The OPIOIDS Act would authorize the Attorney General to award grants to states, territories, and localities to improve data and surveillance on opioid-related overdoses. This includes funding to enhance postmortem toxicology testing, link data across systems, improve electronic death reporting, and broaden the completeness of data on both fatal and nonfatal overdoses. The bill also directs federal funding to local law enforcement and forensic laboratories in communities with high overdose rates to support overdose identification training, better drug tracing and data reporting to the National Forensic Laboratory Information System (NFLIS), and training to trace criminals through the darknet. It adds a requirement that funded entities report to NFLIS and expands training for first responders on handling exposure to fentanyl and other substances. The act further seeks to standardize NFLIS data input on drug purity, formulation, and weight, and requests a specific budget line for the Fentanyl Signature Profiling Program. Overall, the bill aims to improve overdose data quality and interoperability while enhancing law enforcement capabilities related to opioids.
Key Points
- 1Grants to states, territories, and localities to improve opioid overdose data and surveillance, including postmortem toxicology, data linkage, electronic death reporting, and overall data completeness for fatal and nonfatal overdoses.
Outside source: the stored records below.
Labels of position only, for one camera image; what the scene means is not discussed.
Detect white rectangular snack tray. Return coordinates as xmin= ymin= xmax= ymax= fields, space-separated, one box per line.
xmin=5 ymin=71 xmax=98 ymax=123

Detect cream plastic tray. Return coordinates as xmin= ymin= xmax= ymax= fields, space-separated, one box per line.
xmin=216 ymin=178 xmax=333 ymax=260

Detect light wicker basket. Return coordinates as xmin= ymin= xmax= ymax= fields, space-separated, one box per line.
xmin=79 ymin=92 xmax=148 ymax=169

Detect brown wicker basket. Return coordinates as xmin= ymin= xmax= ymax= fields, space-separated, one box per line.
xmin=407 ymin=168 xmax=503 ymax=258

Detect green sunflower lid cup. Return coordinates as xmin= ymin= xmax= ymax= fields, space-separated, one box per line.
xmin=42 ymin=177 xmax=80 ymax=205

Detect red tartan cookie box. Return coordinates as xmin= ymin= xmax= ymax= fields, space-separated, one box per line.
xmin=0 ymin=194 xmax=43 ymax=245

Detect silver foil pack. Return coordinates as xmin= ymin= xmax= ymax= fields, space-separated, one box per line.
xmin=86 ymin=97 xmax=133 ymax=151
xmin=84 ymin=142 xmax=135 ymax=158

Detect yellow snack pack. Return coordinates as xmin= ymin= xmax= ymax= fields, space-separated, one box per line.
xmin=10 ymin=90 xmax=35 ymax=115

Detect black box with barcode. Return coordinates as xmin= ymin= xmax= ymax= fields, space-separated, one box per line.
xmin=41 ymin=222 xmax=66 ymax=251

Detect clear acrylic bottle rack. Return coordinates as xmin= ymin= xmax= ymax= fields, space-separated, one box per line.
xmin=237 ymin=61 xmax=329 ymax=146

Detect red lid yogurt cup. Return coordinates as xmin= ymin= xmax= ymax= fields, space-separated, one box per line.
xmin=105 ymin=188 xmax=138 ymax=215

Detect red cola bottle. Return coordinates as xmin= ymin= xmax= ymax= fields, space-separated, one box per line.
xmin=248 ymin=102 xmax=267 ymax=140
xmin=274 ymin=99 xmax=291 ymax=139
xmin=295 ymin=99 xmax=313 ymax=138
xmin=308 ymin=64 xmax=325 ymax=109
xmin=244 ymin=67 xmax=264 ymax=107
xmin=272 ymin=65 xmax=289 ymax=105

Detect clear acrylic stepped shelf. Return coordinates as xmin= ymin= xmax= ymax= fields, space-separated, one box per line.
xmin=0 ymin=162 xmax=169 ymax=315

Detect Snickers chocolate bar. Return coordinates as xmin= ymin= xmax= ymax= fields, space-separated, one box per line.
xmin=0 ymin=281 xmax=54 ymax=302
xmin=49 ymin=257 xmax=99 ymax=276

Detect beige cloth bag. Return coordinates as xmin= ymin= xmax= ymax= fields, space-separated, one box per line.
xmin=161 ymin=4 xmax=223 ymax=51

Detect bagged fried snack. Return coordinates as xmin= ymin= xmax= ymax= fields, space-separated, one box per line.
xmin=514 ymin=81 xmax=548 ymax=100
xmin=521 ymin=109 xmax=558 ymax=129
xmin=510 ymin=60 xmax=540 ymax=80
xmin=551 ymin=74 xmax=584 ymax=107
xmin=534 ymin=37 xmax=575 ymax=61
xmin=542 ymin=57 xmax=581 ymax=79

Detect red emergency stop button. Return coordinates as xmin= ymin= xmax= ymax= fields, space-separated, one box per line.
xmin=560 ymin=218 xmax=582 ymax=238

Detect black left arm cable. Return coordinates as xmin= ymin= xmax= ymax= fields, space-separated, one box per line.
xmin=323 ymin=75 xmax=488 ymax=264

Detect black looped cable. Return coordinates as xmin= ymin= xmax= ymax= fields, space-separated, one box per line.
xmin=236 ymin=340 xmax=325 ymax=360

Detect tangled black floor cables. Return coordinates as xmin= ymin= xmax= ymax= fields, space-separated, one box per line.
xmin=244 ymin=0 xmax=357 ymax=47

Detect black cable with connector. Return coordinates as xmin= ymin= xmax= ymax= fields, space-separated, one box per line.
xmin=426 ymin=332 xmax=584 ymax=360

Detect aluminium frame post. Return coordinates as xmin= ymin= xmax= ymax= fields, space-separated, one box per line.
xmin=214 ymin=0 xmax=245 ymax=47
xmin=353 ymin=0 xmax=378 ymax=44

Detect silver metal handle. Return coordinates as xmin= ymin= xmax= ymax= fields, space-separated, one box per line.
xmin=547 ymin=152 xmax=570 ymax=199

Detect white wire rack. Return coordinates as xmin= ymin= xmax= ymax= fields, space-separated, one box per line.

- 2Law enforcement and forensic lab grants in high-overdose communities for overdose identification training, upgrading data reporting to NFLIS, and training to trace criminals through the darknet; mandatory NFLIS reporting for funded activities.
- 3Federal Law Enforcement Training Centers to provide coordination training for state and local agencies with federal partners on tracking drug activity.
- 4Amendments to the COPS program to authorize funding and resources for containment devices to prevent secondary exposure to fentanyl and other substances for first responders.
- 5DEA responsibilities to develop uniform NFLIS input standards for drug purity, formulation, and weight; clarifications that this does not create new obligations on state/local labs; and a required budget item for the Fentanyl Signature Profiling Program.